Activity
Only the lines below starting at the one containing "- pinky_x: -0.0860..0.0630" and ending at the one containing "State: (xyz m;" belong in the answer, each copied exactly.

Records for the exercise
┌────────
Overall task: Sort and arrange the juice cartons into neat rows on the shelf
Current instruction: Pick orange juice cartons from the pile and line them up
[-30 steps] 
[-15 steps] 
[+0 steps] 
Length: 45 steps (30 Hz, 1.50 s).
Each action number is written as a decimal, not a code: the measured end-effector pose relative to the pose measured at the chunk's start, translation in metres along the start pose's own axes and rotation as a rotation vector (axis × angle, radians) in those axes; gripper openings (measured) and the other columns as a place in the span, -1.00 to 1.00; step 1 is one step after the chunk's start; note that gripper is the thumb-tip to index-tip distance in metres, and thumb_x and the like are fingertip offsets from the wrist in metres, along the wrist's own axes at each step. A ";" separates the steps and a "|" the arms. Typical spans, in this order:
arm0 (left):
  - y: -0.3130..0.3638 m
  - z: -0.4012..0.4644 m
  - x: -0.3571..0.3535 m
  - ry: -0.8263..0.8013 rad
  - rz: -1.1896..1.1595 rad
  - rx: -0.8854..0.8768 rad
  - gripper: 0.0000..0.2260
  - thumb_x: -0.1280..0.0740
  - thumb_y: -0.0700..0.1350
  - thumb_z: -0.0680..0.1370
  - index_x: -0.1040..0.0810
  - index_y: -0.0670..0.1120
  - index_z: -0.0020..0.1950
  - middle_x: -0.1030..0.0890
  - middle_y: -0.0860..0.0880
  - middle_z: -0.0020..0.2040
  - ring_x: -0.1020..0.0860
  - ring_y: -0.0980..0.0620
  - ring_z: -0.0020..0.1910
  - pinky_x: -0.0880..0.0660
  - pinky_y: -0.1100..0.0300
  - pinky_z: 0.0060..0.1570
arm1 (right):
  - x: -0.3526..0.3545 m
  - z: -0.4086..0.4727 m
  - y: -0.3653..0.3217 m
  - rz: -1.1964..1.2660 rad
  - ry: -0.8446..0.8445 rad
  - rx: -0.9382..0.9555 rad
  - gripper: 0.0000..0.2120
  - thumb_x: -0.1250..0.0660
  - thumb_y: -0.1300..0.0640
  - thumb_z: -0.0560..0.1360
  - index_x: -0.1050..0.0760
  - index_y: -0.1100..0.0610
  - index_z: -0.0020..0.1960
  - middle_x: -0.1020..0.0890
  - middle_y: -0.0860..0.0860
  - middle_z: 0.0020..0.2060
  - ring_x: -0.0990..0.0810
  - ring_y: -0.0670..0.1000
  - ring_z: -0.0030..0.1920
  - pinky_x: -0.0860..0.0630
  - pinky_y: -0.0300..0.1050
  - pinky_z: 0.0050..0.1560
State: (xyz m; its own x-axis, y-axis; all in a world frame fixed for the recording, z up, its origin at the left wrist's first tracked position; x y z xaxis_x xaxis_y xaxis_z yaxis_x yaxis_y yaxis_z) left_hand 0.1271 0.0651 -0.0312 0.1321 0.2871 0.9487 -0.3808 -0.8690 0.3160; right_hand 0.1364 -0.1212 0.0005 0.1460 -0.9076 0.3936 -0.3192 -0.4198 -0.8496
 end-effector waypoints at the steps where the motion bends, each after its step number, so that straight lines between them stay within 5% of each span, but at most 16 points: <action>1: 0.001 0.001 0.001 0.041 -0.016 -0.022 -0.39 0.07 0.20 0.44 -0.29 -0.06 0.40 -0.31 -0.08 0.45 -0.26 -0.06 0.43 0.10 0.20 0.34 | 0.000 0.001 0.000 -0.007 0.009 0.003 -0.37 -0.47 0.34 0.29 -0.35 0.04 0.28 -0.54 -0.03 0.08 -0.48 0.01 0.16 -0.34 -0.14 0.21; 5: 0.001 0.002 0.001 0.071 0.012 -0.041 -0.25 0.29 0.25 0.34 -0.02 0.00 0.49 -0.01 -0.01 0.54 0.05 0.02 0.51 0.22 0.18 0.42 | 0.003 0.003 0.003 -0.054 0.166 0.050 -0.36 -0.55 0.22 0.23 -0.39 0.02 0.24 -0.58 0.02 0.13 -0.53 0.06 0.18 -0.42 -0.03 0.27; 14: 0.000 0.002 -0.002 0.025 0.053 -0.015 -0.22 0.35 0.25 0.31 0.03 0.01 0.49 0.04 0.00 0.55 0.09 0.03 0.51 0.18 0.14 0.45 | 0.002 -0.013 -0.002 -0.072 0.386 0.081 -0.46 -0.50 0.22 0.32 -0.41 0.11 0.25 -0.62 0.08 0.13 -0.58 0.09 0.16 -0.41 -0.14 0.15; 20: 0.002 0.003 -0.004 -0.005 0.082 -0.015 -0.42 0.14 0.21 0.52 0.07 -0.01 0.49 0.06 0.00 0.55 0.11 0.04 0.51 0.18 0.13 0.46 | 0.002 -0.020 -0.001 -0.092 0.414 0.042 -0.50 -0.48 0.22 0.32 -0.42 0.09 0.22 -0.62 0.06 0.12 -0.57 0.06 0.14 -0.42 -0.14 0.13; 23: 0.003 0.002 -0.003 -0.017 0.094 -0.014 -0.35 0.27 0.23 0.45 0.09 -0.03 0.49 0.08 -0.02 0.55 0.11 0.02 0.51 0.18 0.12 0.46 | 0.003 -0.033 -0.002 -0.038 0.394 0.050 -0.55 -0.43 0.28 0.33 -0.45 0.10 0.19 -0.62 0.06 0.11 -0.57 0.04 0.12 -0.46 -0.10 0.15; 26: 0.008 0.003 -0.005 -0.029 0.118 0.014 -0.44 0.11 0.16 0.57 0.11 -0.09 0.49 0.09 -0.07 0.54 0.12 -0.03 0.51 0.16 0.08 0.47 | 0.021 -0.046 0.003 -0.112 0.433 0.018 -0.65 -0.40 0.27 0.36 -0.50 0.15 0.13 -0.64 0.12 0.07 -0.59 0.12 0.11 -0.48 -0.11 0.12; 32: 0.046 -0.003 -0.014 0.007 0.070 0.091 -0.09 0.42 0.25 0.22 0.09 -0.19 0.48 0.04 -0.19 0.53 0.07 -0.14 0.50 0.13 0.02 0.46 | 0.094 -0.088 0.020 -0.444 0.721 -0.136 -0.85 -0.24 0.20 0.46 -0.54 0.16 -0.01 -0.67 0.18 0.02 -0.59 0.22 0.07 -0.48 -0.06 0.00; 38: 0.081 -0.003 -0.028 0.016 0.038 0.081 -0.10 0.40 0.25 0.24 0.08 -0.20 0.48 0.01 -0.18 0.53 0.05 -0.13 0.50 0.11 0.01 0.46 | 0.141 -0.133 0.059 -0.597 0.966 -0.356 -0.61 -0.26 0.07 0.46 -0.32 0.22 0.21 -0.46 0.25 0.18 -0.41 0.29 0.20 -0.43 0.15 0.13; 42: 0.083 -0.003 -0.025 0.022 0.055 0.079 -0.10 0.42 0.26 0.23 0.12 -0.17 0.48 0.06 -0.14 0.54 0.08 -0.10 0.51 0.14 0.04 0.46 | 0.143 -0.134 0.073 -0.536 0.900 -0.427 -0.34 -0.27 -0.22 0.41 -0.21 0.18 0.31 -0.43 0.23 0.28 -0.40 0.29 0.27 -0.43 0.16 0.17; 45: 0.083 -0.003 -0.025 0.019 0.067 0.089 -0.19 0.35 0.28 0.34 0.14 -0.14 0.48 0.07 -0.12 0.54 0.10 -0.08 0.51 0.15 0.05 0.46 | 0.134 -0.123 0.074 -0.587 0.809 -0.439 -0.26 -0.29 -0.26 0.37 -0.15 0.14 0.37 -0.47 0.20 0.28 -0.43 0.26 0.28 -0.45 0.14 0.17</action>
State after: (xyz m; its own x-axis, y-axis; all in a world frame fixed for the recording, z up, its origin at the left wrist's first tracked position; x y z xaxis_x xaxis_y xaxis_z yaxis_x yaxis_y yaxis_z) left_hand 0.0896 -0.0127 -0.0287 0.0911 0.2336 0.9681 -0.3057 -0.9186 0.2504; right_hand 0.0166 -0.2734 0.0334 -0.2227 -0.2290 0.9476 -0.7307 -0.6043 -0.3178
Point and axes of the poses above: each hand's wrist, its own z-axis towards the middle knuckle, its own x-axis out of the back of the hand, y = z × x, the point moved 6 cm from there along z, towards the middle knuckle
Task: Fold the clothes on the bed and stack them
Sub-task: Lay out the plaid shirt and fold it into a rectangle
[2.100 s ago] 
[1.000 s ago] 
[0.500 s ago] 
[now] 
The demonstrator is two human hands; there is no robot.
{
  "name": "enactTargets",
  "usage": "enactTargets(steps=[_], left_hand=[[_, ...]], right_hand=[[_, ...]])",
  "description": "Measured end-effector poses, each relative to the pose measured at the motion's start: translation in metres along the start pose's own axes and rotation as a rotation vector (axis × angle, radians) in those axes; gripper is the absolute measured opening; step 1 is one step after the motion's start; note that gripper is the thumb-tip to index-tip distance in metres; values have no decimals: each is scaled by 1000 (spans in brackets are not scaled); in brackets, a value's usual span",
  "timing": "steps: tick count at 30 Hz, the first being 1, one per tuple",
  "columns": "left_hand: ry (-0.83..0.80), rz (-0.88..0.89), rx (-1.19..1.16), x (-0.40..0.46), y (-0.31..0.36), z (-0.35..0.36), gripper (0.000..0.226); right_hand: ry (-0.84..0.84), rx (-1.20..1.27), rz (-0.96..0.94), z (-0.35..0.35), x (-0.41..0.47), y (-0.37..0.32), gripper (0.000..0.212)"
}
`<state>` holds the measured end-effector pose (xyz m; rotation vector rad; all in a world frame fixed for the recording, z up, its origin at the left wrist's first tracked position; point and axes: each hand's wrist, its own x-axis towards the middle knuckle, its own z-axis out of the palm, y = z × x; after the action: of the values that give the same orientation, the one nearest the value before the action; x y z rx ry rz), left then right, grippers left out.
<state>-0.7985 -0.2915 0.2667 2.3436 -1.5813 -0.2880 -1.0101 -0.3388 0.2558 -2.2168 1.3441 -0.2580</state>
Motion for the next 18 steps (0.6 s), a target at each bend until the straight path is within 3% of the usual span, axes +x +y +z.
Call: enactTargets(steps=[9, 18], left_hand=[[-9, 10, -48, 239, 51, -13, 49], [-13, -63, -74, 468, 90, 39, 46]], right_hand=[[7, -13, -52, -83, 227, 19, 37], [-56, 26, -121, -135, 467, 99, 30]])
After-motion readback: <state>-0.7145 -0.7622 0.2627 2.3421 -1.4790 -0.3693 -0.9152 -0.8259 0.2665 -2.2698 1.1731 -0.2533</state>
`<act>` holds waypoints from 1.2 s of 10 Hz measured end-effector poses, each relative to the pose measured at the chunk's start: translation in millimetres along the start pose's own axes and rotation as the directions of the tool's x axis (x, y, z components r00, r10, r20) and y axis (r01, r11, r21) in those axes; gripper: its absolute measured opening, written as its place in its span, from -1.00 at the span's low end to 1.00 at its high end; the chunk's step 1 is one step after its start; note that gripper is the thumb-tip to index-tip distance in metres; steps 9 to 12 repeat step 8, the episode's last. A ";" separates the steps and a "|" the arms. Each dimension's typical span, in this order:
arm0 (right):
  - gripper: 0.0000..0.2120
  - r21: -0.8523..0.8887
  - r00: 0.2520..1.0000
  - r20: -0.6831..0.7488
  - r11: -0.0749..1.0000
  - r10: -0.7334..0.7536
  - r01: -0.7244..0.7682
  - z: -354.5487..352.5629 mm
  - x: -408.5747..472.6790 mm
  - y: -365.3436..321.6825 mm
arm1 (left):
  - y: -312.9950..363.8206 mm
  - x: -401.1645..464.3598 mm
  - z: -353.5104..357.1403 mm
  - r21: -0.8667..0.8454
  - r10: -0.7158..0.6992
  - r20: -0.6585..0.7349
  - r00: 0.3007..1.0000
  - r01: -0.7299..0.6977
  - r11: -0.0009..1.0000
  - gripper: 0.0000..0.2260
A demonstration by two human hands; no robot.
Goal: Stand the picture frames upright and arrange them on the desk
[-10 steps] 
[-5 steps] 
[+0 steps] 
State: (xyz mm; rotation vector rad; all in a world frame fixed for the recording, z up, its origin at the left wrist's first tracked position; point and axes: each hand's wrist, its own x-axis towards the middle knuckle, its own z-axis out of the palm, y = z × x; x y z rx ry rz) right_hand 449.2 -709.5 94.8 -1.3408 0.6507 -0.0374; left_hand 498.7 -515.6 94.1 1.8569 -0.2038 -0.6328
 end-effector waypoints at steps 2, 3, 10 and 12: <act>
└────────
Output of the task
  - pinky_x: -0.0860..0.0630
  - pinky_y: -0.0300..0.1050
  - pinky_z: 0.0050..0.1560
State: (xyz m; its own x-axis, y-axis; all in a world frame fixed for the recording, z up, its origin at the left wrist's first tracked position; x y z xaxis_x xaxis_y xaxis_z yaxis_x yaxis_y yaxis_z) left_hand 0.1271 0.0651 -0.0312 0.1321 0.2871 0.9487 -0.3808 -0.8690 0.3160; right_hand 0.1364 -0.1212 0.0005 0.1460 -0.9076 0.3936 -0.3192 -0.4198 -0.8496

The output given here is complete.